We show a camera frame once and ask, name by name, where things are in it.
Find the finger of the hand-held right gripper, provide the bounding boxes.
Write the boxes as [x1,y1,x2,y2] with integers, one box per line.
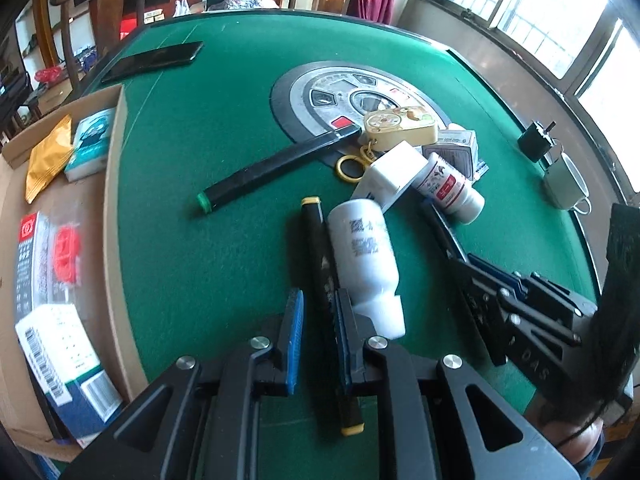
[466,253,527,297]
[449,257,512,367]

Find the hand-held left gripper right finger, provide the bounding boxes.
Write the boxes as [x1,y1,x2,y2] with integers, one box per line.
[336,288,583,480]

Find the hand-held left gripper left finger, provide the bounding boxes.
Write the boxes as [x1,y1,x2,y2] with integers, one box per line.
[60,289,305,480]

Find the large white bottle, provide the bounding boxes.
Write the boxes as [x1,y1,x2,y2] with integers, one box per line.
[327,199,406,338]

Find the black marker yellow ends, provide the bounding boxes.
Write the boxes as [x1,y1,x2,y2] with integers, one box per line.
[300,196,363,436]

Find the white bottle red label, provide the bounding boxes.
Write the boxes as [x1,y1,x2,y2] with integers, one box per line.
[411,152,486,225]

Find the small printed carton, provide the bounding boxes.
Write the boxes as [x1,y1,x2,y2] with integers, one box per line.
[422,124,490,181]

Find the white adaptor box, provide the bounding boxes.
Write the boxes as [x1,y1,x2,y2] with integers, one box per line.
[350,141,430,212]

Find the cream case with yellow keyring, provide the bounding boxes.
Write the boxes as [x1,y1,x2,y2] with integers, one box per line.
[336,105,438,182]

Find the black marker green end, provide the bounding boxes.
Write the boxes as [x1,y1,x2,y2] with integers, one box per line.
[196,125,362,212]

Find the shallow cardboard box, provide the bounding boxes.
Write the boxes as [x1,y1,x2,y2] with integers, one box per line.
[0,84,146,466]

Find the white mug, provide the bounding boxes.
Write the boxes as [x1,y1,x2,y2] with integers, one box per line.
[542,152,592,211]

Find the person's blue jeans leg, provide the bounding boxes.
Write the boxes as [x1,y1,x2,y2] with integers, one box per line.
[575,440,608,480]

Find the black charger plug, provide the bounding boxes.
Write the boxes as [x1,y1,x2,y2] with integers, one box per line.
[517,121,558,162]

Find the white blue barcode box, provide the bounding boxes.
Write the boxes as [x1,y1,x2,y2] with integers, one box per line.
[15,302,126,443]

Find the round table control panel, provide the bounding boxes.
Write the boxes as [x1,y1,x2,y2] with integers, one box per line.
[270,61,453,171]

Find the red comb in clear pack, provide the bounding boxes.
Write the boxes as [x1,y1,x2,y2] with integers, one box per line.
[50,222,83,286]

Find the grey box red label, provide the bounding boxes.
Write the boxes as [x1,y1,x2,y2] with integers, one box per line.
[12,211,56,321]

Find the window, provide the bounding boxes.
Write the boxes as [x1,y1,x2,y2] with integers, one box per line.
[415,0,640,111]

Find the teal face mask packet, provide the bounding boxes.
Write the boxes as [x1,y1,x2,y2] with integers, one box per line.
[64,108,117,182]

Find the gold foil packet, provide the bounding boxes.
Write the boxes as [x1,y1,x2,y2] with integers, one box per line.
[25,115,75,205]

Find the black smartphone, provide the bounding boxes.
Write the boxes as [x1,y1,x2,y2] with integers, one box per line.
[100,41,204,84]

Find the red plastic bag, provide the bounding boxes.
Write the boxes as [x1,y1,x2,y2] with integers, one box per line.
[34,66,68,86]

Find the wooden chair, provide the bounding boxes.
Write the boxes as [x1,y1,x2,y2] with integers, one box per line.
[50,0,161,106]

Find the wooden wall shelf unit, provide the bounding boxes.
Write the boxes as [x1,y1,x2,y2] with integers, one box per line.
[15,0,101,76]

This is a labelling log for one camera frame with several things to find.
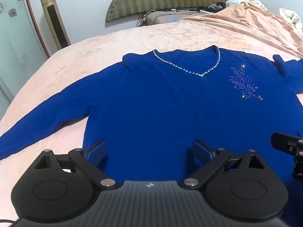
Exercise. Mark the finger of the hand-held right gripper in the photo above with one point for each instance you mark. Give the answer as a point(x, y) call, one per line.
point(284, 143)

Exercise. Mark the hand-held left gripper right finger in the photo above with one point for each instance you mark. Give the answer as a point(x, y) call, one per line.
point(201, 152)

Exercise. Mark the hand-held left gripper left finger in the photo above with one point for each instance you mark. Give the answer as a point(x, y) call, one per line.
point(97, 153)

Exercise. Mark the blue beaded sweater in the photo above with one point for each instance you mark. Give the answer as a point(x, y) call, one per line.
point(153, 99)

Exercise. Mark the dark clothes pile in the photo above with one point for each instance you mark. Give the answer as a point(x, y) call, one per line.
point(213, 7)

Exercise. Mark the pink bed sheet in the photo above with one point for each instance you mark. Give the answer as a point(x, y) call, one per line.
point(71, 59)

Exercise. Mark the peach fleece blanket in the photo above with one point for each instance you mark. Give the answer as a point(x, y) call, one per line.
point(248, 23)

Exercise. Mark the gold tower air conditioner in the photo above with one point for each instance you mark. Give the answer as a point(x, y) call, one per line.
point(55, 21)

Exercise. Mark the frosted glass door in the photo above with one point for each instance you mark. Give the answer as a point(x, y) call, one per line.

+--

Exercise objective:
Search the data above and return each line in which "camera" occurs.

Result of the task:
We show a camera frame once and ask, name by name, where things are in it.
This is a labelling log for one camera frame with several things to find.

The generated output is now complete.